Whitelist cookie headers

It would be superbe if we could have a cookie whitelist to strip all the irrelevant cookies before checking for the cache.

Background: I would like to have an /about-us delivered from the cache but when you're logged in (session cookie), I want the cache to be ignored. If you're working with the HTTP standards (so no special X-LiteSpeed-Vary headers with special meanings), the only way you can achieve this is by doing this:

Response headers if not logged in:

Cache-Control: public, s-maxage=3600
Vary: Cookie

Response headers if logged in:

Cache-Control: no-store

Note that when you are logged in, no Vary: Cookie header is sent. So the cache is not flooded with entries. Only if the page is cacheable, we indicate that the cache shall vary on Cookie. That way, when you visit /about-us with a Cookie header, you will not get the cache entry.

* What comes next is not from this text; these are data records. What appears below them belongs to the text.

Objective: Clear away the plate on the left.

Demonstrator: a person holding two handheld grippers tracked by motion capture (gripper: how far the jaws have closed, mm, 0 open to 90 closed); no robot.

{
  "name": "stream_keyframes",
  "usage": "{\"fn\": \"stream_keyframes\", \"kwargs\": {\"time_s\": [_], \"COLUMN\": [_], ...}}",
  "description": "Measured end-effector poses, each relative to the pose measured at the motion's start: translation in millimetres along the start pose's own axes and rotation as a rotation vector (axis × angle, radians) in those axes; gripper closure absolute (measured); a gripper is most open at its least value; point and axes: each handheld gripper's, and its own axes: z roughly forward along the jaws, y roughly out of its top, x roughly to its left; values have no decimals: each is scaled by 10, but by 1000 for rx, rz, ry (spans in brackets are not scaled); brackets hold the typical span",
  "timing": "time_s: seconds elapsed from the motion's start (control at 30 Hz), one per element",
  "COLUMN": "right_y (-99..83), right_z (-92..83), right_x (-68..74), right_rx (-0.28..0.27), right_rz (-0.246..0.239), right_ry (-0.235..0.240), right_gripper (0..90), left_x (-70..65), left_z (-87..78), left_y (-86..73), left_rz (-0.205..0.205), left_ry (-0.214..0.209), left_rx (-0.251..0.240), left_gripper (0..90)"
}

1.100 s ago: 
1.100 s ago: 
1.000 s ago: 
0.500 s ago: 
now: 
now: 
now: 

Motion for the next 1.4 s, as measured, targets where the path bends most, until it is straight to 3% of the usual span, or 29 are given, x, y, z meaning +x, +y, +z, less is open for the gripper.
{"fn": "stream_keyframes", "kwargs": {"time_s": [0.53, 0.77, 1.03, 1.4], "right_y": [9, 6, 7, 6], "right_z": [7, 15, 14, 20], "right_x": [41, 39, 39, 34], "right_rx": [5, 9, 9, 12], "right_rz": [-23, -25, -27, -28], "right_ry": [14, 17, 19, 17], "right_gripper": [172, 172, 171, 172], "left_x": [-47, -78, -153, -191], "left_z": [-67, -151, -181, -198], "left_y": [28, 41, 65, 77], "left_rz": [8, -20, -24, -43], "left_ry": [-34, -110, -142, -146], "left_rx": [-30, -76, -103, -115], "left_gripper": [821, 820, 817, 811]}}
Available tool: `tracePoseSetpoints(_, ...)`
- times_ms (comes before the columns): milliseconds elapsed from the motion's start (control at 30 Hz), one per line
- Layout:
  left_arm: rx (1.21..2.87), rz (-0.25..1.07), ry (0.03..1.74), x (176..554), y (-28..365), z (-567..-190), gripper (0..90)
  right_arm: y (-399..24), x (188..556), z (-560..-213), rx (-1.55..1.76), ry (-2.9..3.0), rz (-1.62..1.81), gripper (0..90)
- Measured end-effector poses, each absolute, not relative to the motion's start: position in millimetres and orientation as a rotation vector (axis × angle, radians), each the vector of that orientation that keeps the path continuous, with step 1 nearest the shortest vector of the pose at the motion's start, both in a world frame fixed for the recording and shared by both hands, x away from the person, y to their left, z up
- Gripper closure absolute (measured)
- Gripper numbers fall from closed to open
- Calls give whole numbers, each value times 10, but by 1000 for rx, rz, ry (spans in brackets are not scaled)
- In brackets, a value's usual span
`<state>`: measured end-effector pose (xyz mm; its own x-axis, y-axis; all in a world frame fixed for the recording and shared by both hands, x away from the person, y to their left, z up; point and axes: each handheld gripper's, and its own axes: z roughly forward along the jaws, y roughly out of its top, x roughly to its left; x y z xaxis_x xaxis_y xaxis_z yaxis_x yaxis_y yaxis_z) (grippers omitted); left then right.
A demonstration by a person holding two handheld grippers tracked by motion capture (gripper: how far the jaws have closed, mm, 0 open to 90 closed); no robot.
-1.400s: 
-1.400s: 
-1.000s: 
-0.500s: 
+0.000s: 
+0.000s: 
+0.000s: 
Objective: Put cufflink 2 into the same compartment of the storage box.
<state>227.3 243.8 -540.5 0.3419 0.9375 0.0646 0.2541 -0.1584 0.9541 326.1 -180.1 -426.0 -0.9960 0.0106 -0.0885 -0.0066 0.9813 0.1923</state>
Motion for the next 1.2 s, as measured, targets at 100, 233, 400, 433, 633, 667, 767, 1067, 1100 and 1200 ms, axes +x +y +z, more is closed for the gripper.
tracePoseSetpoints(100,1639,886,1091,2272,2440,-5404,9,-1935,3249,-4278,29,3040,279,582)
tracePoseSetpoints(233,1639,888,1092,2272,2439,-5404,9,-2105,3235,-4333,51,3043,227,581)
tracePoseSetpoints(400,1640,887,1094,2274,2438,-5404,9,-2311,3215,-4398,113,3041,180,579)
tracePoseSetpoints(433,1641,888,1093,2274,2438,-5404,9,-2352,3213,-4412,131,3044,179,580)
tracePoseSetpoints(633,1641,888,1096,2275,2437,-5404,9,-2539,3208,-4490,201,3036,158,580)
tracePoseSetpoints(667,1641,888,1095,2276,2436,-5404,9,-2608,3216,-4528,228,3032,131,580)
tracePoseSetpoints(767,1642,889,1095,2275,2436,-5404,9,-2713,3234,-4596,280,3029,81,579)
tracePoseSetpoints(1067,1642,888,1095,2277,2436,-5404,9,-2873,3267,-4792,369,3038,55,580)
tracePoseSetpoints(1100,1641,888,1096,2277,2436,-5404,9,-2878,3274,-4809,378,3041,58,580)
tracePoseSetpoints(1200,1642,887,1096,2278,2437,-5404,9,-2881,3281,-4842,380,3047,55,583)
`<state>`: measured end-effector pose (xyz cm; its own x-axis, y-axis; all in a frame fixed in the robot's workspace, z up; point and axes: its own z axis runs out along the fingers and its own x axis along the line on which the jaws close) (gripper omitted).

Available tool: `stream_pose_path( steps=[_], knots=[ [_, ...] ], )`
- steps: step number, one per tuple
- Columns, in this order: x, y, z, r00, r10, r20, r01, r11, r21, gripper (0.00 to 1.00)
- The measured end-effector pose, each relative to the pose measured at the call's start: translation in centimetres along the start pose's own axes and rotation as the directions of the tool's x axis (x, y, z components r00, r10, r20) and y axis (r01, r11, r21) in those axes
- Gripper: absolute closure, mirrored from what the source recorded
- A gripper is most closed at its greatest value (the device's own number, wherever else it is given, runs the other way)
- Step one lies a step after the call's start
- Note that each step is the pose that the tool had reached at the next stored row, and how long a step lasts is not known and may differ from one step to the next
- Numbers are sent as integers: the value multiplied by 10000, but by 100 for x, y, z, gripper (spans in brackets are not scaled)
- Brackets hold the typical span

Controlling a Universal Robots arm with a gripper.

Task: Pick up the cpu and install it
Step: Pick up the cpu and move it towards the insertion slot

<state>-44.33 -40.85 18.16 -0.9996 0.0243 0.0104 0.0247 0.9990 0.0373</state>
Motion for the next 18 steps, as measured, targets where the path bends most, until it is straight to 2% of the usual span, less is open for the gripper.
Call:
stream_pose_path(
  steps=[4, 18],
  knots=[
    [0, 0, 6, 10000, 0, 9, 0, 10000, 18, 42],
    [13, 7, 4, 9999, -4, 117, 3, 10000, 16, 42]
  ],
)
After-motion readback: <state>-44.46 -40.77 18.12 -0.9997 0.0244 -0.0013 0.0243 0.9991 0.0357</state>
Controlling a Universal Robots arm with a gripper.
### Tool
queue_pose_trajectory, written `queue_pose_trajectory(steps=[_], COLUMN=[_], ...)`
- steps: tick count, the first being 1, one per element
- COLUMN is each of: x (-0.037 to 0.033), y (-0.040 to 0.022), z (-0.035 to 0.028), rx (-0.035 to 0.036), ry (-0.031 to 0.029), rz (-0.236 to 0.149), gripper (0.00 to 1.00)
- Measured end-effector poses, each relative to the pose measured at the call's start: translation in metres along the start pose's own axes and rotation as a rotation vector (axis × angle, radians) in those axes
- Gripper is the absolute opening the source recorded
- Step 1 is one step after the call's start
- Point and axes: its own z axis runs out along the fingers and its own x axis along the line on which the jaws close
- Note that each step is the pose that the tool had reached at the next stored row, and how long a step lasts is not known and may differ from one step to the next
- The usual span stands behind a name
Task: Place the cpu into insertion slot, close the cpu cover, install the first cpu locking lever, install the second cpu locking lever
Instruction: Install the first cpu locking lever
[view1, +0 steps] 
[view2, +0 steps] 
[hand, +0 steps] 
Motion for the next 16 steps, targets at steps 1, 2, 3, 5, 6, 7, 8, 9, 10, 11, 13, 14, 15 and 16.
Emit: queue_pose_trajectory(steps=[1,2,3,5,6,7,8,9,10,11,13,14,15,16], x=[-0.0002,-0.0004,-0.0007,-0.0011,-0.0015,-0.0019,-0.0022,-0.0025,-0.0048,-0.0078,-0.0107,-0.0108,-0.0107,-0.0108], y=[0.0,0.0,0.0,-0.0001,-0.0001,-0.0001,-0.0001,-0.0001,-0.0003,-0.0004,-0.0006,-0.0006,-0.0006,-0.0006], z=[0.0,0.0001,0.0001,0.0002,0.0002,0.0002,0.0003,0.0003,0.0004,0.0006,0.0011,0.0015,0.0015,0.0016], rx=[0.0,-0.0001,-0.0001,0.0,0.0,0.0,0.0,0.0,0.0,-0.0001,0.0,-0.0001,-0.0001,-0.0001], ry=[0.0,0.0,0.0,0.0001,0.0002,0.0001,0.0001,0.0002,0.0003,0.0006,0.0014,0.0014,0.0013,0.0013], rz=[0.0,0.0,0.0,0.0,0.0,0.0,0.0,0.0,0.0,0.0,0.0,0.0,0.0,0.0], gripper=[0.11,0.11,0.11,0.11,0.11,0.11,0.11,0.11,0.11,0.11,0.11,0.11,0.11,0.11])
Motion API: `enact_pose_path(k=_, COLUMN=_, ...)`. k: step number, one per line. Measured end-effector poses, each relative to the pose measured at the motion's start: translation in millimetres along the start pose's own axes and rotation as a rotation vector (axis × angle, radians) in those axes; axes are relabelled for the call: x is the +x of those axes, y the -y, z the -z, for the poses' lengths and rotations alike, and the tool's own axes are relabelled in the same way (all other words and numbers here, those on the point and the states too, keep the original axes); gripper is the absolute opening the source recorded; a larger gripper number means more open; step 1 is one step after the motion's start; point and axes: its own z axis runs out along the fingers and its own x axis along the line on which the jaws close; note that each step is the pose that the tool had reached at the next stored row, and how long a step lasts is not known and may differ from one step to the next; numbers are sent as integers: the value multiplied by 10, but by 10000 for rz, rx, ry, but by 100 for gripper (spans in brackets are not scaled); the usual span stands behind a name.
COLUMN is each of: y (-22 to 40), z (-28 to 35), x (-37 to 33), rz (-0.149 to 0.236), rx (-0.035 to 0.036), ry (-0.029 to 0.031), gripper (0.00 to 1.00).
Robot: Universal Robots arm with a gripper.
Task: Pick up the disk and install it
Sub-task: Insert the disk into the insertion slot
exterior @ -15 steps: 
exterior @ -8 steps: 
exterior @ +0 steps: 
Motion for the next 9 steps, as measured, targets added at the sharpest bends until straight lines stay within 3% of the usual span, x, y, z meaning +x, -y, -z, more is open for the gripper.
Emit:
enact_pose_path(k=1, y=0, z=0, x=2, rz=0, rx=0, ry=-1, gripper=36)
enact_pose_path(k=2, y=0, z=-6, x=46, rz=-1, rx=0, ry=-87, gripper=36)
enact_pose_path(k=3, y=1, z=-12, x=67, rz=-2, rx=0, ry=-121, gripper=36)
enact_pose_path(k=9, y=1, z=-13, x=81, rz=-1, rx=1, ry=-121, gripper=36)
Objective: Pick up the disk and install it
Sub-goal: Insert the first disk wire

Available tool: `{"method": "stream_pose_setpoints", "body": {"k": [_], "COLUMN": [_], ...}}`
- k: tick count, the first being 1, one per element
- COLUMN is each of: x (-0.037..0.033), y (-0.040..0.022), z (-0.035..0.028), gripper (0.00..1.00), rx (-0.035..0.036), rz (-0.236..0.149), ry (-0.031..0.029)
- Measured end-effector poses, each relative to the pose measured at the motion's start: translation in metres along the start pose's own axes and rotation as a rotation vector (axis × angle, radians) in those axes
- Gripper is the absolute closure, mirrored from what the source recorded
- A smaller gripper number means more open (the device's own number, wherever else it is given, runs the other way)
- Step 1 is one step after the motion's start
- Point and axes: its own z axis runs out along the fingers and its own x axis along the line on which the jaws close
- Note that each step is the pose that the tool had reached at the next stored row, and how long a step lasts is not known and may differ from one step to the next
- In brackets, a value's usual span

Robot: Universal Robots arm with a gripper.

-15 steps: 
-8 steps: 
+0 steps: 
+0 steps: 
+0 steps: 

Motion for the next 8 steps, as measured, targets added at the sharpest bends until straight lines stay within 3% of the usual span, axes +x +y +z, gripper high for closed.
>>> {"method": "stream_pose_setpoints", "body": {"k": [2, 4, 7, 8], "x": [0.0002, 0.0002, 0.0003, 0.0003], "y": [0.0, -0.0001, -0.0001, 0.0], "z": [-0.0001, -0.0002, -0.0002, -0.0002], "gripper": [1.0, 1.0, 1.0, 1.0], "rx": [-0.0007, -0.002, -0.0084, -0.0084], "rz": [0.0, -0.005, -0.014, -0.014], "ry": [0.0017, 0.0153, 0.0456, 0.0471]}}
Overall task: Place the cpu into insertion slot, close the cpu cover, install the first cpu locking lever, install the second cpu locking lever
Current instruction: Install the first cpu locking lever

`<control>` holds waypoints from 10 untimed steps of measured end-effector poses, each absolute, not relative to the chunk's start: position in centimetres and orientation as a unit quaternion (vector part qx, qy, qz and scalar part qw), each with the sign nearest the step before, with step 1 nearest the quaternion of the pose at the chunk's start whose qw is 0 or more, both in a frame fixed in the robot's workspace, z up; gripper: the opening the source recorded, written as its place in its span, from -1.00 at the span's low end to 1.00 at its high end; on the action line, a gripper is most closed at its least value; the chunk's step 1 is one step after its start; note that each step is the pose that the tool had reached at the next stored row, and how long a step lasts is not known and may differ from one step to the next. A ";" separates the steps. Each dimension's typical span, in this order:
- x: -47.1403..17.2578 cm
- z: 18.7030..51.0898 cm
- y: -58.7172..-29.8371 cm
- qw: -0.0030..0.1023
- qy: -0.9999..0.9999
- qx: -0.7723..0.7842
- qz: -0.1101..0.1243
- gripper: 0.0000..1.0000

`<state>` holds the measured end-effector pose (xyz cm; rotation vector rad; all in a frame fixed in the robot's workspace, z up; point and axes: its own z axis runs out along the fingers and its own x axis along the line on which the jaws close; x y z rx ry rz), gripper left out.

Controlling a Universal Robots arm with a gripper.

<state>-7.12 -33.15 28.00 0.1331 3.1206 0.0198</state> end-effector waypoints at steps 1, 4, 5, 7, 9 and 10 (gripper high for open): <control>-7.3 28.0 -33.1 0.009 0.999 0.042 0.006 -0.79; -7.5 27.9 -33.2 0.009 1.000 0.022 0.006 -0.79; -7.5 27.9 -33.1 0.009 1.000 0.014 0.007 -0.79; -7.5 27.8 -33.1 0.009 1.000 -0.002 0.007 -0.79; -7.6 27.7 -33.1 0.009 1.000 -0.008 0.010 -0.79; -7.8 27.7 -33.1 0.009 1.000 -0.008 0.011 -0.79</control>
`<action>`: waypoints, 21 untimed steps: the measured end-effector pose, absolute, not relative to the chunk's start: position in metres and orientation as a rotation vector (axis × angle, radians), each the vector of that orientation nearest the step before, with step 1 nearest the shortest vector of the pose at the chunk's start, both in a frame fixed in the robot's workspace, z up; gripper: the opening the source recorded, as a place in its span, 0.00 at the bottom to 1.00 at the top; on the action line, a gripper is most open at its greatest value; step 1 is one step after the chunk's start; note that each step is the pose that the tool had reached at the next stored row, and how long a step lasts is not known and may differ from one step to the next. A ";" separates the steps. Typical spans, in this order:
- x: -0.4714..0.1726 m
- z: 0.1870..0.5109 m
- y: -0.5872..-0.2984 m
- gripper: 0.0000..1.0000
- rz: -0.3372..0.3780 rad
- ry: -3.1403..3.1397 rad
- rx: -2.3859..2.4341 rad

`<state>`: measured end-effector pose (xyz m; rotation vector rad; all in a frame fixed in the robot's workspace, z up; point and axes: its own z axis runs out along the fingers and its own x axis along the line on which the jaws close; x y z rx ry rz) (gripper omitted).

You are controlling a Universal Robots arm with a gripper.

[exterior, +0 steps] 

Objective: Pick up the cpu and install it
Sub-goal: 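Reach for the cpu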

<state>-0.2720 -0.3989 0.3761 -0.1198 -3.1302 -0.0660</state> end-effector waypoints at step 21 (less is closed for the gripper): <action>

Now the problem is with all these analytics JavaScript stuff that sets cookies (even though they could use localStorage or anything else), you will almost never hit the cache even though these cookies are actually completely irrelevant to the application back end.

Varnish also describes this issue in its documentation:

Also, if the client sends a Cookie header, Varnish will bypass the cache and go directly to the backend.

And then it describes how you can strip all the cookies you don't want to: https://varnish-cache.org/docs/6.2/users-guide/increasing-your-hitrate.html?highlight=cookies#cookies-from-the-client

So in other words, I need to be able to configure something like this:

module cache {
      enableCache 1
      checkPublicCache 1
      qsCache 1
      reqCookieCache 0
      reqCookieWhitelist PHPSESSID,Other-Relevant-Cookie

That would strip all the cookies except for PHPSESSID and Other-Relevant-Cookie.